══ Dataset excerpt

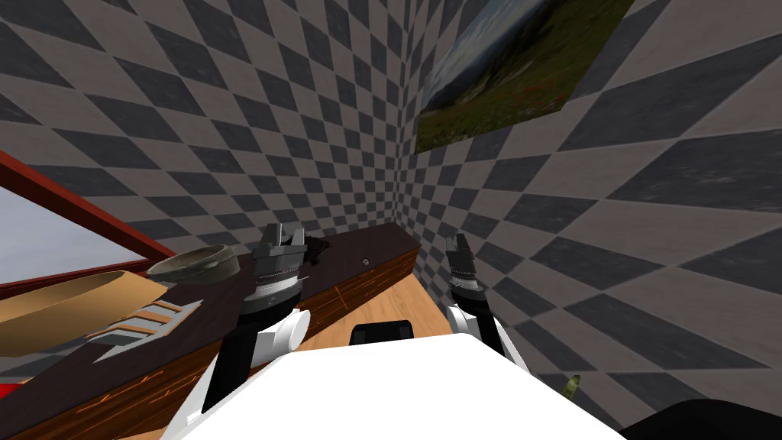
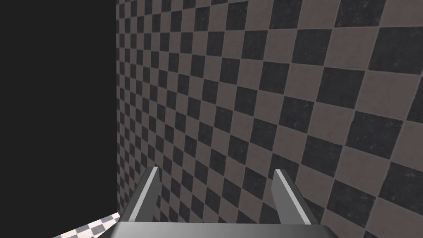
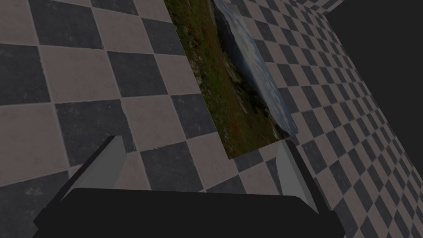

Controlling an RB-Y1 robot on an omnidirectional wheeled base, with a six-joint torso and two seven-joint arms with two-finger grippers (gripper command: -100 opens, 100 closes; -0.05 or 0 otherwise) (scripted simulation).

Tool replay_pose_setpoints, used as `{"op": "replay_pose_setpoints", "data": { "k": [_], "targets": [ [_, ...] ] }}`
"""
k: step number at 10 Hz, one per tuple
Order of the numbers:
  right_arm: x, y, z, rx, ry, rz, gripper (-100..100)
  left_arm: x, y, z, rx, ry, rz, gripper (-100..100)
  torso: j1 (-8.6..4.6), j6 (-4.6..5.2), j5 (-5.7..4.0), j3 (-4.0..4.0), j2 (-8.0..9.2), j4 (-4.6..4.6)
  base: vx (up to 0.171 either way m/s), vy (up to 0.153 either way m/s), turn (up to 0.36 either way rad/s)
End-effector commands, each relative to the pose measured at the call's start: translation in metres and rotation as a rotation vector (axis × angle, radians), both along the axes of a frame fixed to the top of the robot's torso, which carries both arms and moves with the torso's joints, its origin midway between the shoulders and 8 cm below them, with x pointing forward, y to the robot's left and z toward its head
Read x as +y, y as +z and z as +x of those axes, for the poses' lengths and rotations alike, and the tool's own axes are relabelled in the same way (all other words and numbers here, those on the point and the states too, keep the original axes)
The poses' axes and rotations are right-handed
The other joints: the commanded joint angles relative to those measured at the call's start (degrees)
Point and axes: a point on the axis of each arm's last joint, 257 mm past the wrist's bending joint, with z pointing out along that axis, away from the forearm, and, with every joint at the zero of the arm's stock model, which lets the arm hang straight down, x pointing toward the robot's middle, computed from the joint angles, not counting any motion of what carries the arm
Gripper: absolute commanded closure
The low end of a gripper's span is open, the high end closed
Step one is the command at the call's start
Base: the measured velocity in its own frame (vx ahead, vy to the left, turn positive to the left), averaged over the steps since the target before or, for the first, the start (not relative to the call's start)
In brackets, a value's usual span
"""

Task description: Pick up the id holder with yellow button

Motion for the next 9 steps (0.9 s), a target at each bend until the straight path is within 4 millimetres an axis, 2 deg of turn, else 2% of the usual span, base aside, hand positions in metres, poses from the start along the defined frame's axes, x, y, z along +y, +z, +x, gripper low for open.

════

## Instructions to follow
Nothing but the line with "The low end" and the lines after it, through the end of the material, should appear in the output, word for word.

## Task response
The low end of a gripper's span is open, the high end closed
Step one is the command at the call's start
Base: the measured velocity in its own frame (vx ahead, vy to the left, turn positive to the left), averaged over the steps since the target before or, for the first, the start (not relative to the call's start)
In brackets, a value's usual span
"""

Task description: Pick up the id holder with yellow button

Motion for the next 9 steps (0.9 s), a target at each bend until the straight path is within 4 millimetres an axis, 2 deg of turn, else 2% of the usual span, base aside, hand positions in metres, poses from the start along the defined frame's axes, x, y, z along +y, +z, +x, gripper low for open.

Nothing else remains in this exercise.